• **Exercise details**: Extract the data exactly, missing nothing.

===============

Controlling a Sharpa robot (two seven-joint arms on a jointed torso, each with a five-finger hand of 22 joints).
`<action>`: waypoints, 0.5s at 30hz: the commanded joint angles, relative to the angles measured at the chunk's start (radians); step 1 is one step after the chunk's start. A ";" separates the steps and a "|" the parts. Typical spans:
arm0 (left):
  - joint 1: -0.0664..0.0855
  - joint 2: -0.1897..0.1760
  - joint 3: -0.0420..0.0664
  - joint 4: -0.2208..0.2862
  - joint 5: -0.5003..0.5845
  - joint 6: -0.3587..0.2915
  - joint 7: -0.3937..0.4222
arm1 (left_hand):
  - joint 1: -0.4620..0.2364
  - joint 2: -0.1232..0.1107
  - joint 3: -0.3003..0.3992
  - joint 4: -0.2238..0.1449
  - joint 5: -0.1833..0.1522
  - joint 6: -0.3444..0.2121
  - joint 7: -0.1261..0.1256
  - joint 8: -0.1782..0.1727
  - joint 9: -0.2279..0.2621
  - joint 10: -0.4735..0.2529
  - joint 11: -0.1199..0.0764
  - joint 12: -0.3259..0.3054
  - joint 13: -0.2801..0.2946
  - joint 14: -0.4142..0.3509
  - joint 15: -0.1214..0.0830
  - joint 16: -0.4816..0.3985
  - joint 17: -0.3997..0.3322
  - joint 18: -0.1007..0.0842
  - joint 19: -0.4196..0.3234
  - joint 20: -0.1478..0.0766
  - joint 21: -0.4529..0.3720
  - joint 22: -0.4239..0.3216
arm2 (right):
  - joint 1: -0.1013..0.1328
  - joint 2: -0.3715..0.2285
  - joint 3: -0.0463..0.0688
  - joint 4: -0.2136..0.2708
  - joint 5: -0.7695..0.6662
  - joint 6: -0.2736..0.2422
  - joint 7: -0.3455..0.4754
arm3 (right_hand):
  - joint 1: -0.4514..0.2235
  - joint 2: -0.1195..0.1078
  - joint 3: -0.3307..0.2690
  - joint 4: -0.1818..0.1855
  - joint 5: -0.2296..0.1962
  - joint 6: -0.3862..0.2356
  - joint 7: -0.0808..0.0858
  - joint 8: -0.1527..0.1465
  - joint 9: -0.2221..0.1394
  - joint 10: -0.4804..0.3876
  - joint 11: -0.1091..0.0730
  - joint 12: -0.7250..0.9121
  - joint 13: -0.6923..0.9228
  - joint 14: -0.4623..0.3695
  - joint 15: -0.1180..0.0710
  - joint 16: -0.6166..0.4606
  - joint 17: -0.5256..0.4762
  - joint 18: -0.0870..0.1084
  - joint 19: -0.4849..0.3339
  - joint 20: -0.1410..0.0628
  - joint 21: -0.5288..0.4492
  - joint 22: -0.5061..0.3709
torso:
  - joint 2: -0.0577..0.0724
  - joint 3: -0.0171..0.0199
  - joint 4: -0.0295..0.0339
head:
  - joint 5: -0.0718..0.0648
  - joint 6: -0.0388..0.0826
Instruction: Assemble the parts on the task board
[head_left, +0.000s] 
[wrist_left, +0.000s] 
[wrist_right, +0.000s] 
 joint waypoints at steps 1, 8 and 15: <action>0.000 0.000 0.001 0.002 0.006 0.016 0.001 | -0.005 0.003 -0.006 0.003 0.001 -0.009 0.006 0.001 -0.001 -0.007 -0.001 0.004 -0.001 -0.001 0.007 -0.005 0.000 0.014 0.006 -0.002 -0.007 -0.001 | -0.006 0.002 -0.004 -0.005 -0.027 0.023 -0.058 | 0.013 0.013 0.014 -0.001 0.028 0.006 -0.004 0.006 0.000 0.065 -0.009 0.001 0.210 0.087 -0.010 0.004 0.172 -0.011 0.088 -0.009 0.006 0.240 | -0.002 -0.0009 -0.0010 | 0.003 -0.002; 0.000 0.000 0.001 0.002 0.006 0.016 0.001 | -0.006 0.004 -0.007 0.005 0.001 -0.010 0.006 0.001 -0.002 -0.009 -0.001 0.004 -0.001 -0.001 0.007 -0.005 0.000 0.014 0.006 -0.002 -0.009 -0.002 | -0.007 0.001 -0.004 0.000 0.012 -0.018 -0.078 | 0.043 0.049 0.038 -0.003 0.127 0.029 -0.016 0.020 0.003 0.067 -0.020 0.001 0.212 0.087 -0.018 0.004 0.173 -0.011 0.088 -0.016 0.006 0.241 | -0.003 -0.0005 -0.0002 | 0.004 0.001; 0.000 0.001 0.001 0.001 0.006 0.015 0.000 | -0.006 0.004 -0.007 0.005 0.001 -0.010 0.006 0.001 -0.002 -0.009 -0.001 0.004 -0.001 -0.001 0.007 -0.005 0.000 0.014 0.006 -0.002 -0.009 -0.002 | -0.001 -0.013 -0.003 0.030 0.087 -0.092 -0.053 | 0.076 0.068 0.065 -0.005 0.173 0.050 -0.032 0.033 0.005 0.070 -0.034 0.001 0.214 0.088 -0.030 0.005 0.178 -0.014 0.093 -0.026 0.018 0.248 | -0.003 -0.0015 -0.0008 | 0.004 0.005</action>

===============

• **Answer space**:
Controlling a Sharpa robot (two seven-joint arms on a jointed torso, each with a five-finger hand of 22 joints).
`<action>`: waypoints, 0.5s at 30hz: the commanded joint angles, relative to the angles measured at the chunk's start (radians); step 1 is one step after the chunk's start. A ";" separates the steps and a "|" the parts. Typical spans:
arm0 (left):
  - joint 1: -0.0664..0.0855
  - joint 2: -0.1897..0.1760
  - joint 3: -0.0420..0.0664
  - joint 4: -0.2208..0.2862
  - joint 5: -0.5003..0.5845
  - joint 6: -0.3587..0.2915
  - joint 7: -0.3937..0.4222
arm1 (left_hand):
  - joint 1: -0.4620..0.2364
  - joint 2: -0.1232..0.1107
  - joint 3: -0.3003..0.3992
  - joint 4: -0.2238..0.1449
  - joint 5: -0.1833..0.1522
  - joint 6: -0.3444..0.2121
  - joint 7: -0.1261..0.1256
  - joint 8: -0.1782..0.1727
  - joint 9: -0.2279..0.2621
  - joint 10: -0.4735..0.2529
  - joint 11: -0.1199..0.0764
  - joint 12: -0.3259..0.3054
  - joint 13: -0.2801..0.2946
  - joint 14: -0.4142..0.3509
  - joint 15: -0.1214..0.0830
  - joint 16: -0.4816..0.3985
  - joint 17: -0.3997..0.3322
  - joint 18: -0.1007..0.0842
  - joint 19: -0.4196..0.3234
  - joint 20: -0.1478..0.0766
  - joint 21: -0.4529..0.3720
  - joint 22: -0.4239..0.3216
arm2 (right):
  - joint 1: -0.1013..0.1328
  - joint 2: -0.3715..0.2285
  - joint 3: -0.0463..0.0688
  - joint 4: -0.2136..0.2708
  - joint 5: -0.7695..0.6662
  - joint 6: -0.2736..0.2422
  - joint 7: -0.3455..0.4754
arm3 (right_hand):
  - joint 1: -0.4514..0.2235
  - joint 2: -0.1195..0.1078
  - joint 3: -0.3307..0.2690
  - joint 4: -0.1818..0.1855
  - joint 5: -0.2296..0.1962
  - joint 6: -0.3862..0.2356
  - joint 7: -0.0808..0.0858
  - joint 8: -0.1527..0.1465
  - joint 9: -0.2221..0.1394
  - joint 10: -0.4804..0.3876
  - joint 11: -0.1091..0.0730
  - joint 12: -0.7250..0.9121
  - joint 13: -0.6923..0.9228
  - joint 14: -0.4623..0.3695
  - joint 15: -0.1180..0.0710
  - joint 16: -0.6166..0.4606
  - joint 17: -0.5256..0.4762
  - joint 18: -0.0870..0.1084
  - joint 19: -0.4849..0.3339
  - joint 20: -0.1410..0.0628
  - joint 21: -0.5288..0.4492
  - joint 22: -0.5061..0.3709
torso:
  - joint 2: -0.0577..0.0724
  - joint 3: -0.0171..0.0199
  - joint 4: -0.0295..0.0339
head:
  - joint 5: -0.0718..0.0648
  - joint 6: -0.0388..0.0826
Instruction: Assemble the parts on the task board
[head_left, +0.000s] 
[wrist_left, +0.000s] 
[wrist_right, +0.000s] 
 joint waypoints at steps 1, 8 and 15: <action>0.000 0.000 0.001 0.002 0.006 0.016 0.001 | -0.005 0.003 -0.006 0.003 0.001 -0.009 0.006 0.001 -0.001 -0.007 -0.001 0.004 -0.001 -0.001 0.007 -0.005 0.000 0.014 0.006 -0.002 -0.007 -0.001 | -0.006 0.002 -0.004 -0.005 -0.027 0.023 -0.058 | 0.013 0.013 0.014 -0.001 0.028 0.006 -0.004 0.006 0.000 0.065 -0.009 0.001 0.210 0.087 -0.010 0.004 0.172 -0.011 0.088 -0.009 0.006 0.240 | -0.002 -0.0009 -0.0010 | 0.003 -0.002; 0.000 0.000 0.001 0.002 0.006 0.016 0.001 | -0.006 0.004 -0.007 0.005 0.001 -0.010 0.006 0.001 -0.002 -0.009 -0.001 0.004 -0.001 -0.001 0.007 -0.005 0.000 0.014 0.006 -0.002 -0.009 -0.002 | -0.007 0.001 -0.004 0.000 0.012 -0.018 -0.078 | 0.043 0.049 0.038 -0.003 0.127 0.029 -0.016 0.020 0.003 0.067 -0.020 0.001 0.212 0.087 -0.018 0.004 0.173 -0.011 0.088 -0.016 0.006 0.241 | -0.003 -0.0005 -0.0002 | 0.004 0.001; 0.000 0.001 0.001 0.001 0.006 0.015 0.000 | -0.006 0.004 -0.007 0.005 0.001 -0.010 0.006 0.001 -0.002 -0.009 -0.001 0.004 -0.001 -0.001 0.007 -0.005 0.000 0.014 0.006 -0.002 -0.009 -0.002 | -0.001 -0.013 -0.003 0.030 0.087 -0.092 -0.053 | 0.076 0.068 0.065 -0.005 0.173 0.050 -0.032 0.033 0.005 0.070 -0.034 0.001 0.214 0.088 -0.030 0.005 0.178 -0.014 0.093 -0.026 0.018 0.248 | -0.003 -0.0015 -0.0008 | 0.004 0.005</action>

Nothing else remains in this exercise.